Along the Belt and Road—Breaking the Cycle of Underdevelopment in Latin America
January 28, 2022
About the author:
Carlos Martinez, Independent Political Affairs Commentator
The last few months have seen a significant expansion of the Belt and Road Initiative in Latin America and the Caribbean. Although this region of the world is not the most obvious fit for an undertaking that was originally modeled on the Silk Road—a network of trade routes linking East Asia with the Middle East, Africa, and Europe—the reality is that the countries of South America, Central America, and the Caribbean share many of the same needs as their counterparts in Central Asia, Southeast Asia, the Middle East, and Africa.
Most Latin American countries won their formal independence from Spanish and Portuguese colonialism in the 19th century, but they found themselves in the shadow of an incipient North American imperialism. The Monroe Doctrine, first articulated by President James Monroe in 1823, denounced European colonialism and interference in the Western Hemisphere, not on the basis of anti-colonial principle but with a view to buttressing US hegemonic designs. Since that time, the U.S. has tended to consider Latin America as its “backyard”—a collection of countries subjected to the control (direct or indirect) of Washington.[1]

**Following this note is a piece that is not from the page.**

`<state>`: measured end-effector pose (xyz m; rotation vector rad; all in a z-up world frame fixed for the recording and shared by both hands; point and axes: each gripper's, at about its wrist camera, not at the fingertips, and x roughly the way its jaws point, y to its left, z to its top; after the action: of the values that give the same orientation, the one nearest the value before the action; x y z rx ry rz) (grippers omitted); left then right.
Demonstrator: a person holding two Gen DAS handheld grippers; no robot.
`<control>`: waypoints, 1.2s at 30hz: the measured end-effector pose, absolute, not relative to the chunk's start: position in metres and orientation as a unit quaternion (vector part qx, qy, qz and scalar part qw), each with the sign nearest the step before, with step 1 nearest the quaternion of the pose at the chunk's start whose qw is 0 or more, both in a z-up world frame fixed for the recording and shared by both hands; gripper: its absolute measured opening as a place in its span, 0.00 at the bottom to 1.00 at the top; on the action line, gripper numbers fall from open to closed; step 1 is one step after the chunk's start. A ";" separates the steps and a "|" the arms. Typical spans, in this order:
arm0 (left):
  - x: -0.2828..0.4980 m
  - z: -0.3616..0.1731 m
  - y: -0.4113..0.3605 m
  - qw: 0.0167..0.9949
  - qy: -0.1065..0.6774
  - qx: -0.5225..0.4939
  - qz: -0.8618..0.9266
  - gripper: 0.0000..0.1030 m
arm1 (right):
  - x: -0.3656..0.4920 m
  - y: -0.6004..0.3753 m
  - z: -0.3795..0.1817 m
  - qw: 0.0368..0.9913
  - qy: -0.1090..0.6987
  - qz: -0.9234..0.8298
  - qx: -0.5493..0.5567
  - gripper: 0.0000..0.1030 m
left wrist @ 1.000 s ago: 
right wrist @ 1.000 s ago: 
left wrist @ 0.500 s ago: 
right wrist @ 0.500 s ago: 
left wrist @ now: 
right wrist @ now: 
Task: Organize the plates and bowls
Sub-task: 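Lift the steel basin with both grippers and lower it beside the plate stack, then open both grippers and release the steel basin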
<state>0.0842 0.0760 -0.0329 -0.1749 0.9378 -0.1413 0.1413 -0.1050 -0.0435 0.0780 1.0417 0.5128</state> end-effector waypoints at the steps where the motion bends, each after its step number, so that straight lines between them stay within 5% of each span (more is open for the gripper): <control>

Eduardo Galeano wrote that the transition from colonialism to neocolonialism made little difference to Latin America’s position within the global capitalist economy. “Everything from the discovery until our times has always been transmuted into European—or later, United States—capital, and as such has accumulated on distant centers of power. Everything: the soil, its fruits and its mineral-rich depths, the people and their capacity to work and to consume, natural resources, and human resources.”[2]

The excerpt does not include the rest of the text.